PROBLEM TO SOLVE: In the material below, some lines may hold the word "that"; state how many do, giving only the number.

MATERIAL TO PROCESS:

*** Block opens ***

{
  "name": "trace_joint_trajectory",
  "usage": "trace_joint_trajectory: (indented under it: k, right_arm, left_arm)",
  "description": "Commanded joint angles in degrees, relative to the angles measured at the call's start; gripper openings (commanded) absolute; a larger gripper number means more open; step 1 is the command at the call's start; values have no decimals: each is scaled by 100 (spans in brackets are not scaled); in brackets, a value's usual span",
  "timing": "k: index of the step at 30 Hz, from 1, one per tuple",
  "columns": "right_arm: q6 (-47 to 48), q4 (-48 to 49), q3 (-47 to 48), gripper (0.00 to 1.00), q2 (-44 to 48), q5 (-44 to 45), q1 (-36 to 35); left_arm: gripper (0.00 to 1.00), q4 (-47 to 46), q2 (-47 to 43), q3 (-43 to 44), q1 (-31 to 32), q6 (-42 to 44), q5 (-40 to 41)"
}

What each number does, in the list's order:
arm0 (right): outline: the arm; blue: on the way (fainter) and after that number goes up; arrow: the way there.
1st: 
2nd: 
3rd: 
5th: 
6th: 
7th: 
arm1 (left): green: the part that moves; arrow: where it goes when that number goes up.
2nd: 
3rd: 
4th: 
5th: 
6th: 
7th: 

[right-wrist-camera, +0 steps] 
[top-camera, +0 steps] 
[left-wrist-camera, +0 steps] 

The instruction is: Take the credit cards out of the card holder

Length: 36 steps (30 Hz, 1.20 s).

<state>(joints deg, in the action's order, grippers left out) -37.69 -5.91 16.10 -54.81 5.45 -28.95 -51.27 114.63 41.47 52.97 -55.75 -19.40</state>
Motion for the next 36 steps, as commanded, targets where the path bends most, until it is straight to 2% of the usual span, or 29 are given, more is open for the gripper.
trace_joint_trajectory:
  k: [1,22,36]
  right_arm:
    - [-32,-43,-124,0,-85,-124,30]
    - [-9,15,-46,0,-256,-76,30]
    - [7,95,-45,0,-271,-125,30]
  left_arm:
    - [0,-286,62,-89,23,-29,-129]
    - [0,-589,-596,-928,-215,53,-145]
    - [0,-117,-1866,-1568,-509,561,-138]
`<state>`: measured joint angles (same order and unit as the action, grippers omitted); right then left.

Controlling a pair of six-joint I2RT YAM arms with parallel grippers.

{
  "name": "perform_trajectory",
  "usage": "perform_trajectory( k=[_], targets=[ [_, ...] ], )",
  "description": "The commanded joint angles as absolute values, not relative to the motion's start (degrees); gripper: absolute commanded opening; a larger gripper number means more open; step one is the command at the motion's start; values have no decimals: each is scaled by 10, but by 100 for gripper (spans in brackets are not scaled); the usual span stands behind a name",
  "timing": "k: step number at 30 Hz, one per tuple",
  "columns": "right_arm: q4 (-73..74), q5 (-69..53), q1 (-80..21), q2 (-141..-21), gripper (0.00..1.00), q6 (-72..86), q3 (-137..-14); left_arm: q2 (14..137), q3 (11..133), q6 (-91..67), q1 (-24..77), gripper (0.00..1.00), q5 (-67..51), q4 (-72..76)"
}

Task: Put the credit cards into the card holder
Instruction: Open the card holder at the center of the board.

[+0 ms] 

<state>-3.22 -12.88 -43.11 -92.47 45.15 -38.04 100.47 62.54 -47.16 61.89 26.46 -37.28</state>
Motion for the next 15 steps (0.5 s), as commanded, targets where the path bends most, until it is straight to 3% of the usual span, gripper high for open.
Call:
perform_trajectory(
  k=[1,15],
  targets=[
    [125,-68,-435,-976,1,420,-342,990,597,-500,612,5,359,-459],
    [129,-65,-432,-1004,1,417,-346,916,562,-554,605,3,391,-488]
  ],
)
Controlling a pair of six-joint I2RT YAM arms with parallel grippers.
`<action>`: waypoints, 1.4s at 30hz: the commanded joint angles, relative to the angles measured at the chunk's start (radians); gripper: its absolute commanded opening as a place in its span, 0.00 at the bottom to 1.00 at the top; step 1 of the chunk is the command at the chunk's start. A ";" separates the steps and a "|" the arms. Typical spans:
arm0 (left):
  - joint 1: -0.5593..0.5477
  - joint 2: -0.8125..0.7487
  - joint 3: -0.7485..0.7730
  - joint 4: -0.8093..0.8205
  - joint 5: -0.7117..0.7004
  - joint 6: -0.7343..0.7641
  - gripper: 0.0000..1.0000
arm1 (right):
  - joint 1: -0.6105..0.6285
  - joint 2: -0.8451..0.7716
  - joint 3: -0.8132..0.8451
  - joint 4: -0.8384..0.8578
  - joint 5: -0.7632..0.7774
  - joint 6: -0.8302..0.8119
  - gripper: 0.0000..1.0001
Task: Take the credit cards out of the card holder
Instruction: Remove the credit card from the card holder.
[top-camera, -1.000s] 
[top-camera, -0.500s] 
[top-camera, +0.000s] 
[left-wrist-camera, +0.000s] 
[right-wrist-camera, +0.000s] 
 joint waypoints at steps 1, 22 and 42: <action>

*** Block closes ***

WRITTEN SOLUTION: 2